Sat. May 31st, 2025
Occasional Digest - a story for you

Legend has it that the holiday honours the tragic death of Chu Yuan, who died in 288 BC. At the time of Warring States, Chu Yuan was a poet and the minister of the state. The King was captured during fighting and in honour and remembrance of the old King, Chu Yuan wrote a poem called “Li Soa.” This angered the new King, who ordered Chu Yuan into exile. Instead of leaving his beloved country, Chu Yuan threw himself into the Mi-Lo River. 

The legend proclaims that the people tried to rescue their honoured statesmen by chasing him down the river, beating drums to scare away the fish and throwing dumplings into the river so that the fish would not eat his body. Today’s celebrations symbolize the vain attempts of the friends and citizens who raced down the river to save Chu Yuan.

The Dragon Boat Festival is also known as poets day as Chu Yuan is widely regarded as China’s first poet. Chu spent his time in exile writing poems to express his anger and sadness.

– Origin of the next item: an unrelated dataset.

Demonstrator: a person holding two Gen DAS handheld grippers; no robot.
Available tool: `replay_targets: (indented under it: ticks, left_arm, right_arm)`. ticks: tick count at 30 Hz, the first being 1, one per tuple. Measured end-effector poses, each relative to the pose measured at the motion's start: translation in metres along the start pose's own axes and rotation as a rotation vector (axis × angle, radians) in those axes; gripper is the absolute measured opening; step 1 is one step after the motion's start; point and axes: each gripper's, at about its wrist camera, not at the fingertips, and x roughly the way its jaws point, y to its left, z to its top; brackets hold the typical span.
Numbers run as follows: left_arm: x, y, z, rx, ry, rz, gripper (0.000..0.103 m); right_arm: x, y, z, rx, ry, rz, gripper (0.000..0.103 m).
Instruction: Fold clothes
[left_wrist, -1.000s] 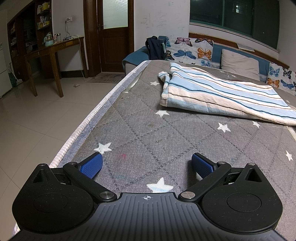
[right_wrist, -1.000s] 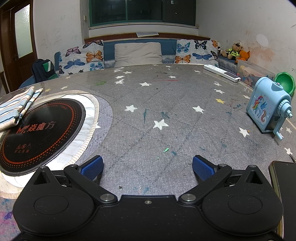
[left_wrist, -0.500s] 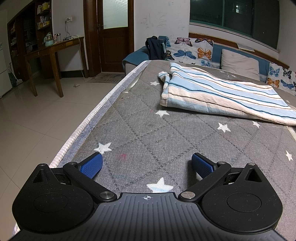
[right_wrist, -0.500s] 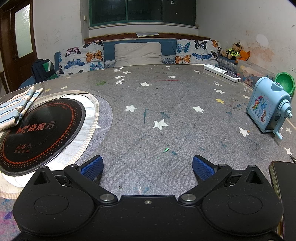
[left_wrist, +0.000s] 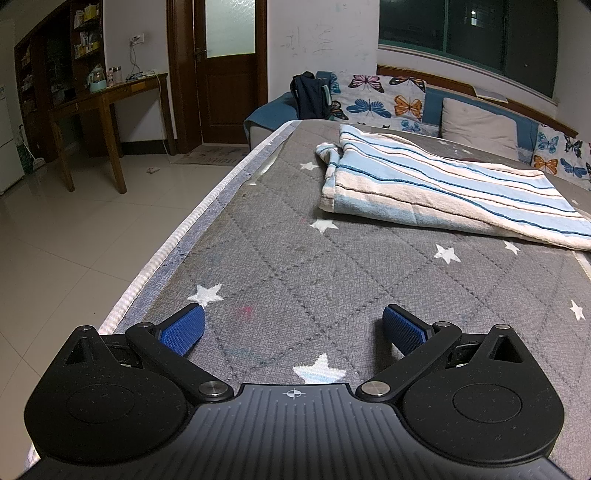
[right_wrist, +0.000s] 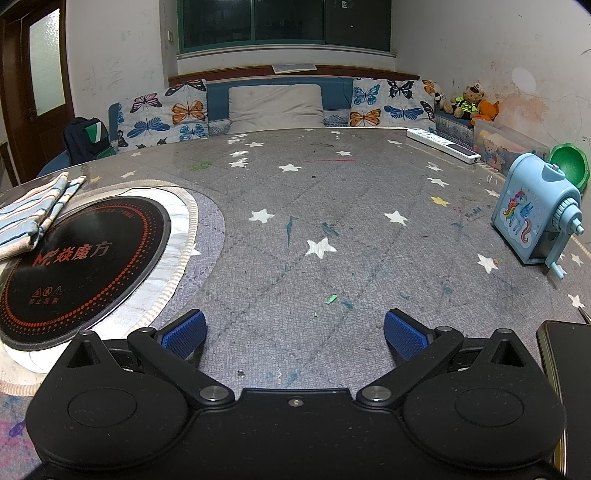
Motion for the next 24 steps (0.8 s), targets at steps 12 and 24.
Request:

Despite the legend, the festival’s origin is much, much older and is actually connected with very ancient beliefs in the power of the spirits that animated the world and the need to propitiate them. The wish to appease the Water Dragons, who were the spirits of the rivers, will have started on the banks of the great rivers with China’s first agriculturalists. Anthropologists think that the earliest boat races were a sort of ritual combat, connected with ceremonies conducted as spring passed to summer, to ensure ample rainfall, ward off pestilence, and reduce flood damage.